Bu gün 4 Nisan, insan ile aynı evi paylaşmayan başta köpek ve kediler olmak üzere, SERBEST dolaşan ÖZGÜR hayvanlar için farkındalık günü. 2010 yılından bu yana 33 ülkede her yıl 4 Nisan'da anılan bu gün kimileri için kutlama, bize göre ise FARKINDALIK günü.
Sokakta yasayan hayvanlar insanların yarattığı çevresel faktörler nedeniyle diğer bir çok tür gibi sayısız tehlikeye maruz bırakılarak yaşamlarını sürdürmeye çalışıyorlar. Onlara beslenme desteği vermek, yiyecek ve su sağlamak, kısırlaştırmak için kampanyaları desteklemek, geçici bakımevlerini sıklıkla ziyaret ederek sahiplenmek ve buna teşvik eden gönüllü çalışmalar yapmak çok önemli.
Ama en önemlisi toplumun insan türünden fertlerine bu kültürü kazandırmak. Dünya üzerinde milyonlarca hayvan bir yandan açlıkla, barınmayla ve iklim koşullarıyla mücadele ederken; diğer yandan da ne yazık ki şiddet ve istismara maruz kalmaktadır.
Ülkemizde 5199 sayılı Hayvanları Koruma Yasasından yetersizlik ve boşluklar nedeniyle hayvanlarin yaşadıkları zulümler cezasız kalmamaktadır.Bu nedenle daha etkin koruma sağlayacak yasal düzenlemelere gidilmesi gerekmektedir.
Hayvanların sadece refahı gözetilerek lütfeder gibi iyilik edilecek canlılar değil bizler gibi bu dünyada hak sahibi olan bireyler olduğu bilinmelidir. Bu nedenle anayasal bazda hak öznesi olarak tanımlamaları gereklidir.
Serbest hayvanlarının tedavi ve rehabilite hizmetlerinin uygulandığı kamu ve özel kurum ve kuruluşların etkin denetime tabi tutulması gerekmektedir. Bu düzenlemelerin hayata geçirilmesi ile sokakta yaşayan hayvanların hayat mücadelelerine olumlu katkı sunulabilecektir.

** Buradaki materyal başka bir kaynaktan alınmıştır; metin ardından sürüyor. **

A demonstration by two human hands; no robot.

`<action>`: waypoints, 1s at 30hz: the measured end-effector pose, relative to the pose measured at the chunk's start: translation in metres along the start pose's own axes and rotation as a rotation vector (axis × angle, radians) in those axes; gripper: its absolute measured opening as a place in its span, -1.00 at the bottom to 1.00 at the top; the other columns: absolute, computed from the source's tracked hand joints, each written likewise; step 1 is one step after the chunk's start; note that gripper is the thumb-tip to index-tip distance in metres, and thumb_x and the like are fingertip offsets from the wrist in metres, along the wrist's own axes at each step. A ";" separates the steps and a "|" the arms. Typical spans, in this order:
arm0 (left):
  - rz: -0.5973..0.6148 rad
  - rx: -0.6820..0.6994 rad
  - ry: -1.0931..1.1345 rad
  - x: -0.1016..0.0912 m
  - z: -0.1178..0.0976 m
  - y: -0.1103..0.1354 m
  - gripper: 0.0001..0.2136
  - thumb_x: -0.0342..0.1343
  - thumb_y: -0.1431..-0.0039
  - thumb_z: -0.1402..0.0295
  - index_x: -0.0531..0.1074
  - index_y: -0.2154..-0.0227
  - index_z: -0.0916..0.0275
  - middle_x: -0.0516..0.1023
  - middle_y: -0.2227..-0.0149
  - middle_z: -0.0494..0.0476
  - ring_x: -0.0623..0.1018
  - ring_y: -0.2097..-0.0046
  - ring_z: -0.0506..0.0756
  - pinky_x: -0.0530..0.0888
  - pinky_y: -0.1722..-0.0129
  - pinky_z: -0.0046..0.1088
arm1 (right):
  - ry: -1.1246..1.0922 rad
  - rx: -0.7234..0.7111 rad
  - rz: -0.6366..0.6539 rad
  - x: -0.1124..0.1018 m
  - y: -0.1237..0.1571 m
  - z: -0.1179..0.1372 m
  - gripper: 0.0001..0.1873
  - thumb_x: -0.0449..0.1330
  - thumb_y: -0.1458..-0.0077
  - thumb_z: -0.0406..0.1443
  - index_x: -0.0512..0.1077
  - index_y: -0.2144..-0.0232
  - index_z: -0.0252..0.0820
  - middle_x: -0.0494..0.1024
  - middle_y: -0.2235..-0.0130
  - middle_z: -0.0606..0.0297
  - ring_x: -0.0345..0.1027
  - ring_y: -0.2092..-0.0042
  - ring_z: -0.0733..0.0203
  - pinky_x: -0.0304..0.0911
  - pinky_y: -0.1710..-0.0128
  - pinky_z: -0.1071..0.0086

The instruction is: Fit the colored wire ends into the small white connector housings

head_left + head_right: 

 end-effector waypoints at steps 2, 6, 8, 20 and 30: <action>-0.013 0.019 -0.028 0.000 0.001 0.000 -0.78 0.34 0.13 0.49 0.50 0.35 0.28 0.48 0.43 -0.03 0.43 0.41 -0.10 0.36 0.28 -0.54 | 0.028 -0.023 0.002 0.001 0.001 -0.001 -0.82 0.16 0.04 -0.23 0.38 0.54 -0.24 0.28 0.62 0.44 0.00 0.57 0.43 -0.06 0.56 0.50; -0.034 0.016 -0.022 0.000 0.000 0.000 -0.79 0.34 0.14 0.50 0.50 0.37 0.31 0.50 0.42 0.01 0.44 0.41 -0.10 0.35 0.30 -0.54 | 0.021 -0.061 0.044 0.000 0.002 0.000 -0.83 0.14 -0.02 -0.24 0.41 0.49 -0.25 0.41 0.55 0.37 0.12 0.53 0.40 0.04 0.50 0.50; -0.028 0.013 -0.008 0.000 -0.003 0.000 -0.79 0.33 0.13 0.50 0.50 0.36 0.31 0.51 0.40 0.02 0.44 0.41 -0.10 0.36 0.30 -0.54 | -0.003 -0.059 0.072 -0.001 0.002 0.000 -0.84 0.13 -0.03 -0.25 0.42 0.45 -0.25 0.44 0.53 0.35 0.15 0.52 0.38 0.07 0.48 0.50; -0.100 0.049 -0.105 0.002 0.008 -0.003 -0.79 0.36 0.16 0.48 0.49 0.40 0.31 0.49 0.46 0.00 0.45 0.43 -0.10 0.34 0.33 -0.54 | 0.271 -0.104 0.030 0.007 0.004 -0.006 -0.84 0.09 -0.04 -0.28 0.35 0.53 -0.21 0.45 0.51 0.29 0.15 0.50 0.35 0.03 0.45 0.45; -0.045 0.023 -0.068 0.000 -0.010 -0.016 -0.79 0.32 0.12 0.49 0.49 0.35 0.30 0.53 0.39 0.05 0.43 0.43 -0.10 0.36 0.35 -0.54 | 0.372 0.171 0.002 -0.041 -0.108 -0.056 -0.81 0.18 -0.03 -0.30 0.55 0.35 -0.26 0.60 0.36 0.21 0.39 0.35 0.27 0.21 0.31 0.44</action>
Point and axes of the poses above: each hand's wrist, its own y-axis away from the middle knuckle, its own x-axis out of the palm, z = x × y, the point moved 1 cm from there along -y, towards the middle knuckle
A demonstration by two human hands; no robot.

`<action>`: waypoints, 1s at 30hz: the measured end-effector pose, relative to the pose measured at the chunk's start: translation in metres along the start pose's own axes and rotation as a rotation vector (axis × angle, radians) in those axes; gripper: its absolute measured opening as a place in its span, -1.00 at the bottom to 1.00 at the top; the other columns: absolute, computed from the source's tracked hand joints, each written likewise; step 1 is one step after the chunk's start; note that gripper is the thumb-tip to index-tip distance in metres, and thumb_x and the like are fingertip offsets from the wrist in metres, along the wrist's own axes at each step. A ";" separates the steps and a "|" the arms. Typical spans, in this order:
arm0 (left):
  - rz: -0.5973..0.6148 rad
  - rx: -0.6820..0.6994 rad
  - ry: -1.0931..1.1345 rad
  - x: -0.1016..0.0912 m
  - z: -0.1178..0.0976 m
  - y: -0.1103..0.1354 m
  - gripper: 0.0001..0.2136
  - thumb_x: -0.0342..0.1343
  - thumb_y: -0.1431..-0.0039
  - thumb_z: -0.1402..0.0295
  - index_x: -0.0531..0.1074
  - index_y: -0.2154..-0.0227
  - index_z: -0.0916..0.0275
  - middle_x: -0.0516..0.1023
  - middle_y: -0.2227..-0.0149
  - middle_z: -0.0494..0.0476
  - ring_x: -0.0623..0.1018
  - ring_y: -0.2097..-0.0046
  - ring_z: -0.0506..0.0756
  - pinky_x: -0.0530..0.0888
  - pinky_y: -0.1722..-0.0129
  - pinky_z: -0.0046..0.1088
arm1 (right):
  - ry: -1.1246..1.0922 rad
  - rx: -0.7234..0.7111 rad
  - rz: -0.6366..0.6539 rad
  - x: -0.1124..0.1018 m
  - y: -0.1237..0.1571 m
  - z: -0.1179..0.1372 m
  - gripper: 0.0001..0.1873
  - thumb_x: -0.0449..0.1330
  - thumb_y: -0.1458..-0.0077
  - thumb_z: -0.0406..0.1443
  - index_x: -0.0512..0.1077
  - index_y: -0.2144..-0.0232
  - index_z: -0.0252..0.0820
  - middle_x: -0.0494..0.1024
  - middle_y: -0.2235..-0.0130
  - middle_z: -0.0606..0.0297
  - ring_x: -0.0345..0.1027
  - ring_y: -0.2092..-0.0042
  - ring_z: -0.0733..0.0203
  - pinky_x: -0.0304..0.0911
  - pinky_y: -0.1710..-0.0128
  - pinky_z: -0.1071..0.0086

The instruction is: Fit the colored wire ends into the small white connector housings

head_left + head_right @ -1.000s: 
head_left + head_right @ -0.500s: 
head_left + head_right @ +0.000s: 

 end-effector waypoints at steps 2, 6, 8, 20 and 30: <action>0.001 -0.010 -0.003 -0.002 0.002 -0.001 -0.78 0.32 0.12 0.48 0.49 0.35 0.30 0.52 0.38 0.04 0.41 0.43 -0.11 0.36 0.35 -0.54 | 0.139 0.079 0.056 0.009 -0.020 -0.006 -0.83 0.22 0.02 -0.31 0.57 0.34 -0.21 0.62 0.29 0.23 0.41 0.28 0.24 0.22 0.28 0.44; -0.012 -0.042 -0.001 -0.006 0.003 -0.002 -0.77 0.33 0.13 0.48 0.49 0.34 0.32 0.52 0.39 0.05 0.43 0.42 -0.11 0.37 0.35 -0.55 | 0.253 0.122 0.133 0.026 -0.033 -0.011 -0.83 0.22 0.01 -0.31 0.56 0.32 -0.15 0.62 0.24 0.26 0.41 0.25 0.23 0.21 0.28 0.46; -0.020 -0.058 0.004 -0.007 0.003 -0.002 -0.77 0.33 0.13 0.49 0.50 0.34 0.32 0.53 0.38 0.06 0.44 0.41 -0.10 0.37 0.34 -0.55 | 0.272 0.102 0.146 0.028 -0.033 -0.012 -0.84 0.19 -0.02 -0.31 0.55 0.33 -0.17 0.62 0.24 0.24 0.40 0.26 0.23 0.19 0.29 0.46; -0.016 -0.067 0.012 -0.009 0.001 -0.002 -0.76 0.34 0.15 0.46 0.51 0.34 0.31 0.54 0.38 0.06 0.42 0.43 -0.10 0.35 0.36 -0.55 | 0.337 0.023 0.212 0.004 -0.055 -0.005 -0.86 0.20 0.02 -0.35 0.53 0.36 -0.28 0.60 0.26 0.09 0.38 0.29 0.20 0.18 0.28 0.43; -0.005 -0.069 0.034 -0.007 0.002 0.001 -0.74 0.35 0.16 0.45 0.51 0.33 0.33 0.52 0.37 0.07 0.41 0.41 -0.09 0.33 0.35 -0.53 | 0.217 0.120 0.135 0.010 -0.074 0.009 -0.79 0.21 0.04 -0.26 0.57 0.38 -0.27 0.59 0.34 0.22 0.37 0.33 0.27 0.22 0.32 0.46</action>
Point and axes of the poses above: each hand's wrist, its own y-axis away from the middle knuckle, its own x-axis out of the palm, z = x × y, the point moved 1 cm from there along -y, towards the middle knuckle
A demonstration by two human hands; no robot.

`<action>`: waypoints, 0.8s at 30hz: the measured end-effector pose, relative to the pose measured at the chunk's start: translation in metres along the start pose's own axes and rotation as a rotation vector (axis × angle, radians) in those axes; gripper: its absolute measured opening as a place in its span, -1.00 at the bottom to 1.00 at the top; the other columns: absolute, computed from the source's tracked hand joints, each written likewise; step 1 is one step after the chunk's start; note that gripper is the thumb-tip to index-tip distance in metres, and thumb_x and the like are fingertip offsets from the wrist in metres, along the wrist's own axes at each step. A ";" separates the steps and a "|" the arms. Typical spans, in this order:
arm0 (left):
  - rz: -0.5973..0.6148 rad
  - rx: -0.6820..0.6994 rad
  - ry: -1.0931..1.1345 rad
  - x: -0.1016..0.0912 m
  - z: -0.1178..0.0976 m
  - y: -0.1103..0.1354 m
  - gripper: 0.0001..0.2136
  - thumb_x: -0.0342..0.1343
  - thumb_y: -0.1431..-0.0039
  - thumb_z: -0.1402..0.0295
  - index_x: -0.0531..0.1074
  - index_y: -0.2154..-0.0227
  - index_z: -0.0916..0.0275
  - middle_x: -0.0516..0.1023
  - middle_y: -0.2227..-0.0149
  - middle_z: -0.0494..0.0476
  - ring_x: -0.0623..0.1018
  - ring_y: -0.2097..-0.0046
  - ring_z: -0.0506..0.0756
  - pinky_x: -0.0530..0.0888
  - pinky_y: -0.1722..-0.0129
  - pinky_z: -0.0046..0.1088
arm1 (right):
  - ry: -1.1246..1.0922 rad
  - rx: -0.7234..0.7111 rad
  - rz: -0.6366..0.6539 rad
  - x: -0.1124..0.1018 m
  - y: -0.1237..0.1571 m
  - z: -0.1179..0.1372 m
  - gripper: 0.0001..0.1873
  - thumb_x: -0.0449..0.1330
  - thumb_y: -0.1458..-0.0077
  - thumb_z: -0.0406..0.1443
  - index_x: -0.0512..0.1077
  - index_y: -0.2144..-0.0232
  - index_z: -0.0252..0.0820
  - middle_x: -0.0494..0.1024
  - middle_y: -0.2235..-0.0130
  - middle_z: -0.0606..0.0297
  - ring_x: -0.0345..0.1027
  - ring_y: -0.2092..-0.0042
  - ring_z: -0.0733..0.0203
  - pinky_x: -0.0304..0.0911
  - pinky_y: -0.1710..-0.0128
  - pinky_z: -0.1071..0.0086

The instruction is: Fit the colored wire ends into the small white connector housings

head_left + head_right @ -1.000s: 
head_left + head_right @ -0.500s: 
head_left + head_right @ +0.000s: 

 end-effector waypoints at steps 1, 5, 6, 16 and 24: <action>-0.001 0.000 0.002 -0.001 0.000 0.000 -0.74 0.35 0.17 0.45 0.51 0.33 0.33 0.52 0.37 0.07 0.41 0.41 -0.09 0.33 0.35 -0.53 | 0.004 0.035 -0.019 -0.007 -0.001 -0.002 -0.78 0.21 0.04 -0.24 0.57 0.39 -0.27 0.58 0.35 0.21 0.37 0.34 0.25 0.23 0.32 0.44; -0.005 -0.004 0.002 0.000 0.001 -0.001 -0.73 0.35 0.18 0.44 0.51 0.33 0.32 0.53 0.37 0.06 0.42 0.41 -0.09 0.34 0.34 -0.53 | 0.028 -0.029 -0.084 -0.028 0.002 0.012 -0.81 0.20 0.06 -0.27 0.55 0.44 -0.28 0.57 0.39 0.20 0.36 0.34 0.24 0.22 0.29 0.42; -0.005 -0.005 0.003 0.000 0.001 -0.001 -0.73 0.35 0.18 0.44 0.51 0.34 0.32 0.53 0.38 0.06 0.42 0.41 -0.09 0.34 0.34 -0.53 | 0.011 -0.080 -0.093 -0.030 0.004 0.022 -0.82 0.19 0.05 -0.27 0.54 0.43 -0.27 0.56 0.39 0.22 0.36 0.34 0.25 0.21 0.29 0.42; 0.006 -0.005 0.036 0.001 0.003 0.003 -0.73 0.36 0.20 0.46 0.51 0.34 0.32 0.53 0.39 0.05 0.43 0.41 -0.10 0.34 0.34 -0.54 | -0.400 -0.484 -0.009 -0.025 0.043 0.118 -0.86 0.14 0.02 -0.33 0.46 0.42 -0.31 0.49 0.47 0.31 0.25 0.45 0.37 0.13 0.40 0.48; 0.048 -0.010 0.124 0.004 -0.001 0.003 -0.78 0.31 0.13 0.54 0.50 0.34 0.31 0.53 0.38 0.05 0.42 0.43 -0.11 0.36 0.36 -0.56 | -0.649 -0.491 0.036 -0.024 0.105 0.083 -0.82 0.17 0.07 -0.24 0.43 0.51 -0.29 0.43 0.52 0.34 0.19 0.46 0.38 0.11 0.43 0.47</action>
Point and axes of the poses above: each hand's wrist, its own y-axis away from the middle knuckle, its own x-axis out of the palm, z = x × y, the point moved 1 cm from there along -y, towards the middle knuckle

Deney malzemesi olarak kullanılmaları yasaklanmalıdır. Ayrıca fiziken ve ruhen büyük yaralar aldıkları eğlence amaçlı sergilenmelerin, güreş, yarış, gelenek adı altında dönüştürülmelerinin de önüne geçilmelidir.
Popülasyon kontrolü yapılması, yurt genelinde tüm il ve ilçelerde eş zamanli kısırlaştırma seferberliği başlatılması, üretim ve satışın yasaklanması, sahiplenmek isteyenlerin eğitime tabi tutulması ve onlara yönelik her türlü şiddetin caydırıcı cezalar ile karşılık bulması gereklidir.
Her şeyden önemlisi insan dışı hayvanların da ADALET , ÖZGÜRLÜK VE HAK temeline dayalı doğuştan kazandıkları yaşam hakları olduğu ve hiç bir canlının yaşamının bir diğerine üstün ya da öncelikli olmadığı anlaşılmalıdır.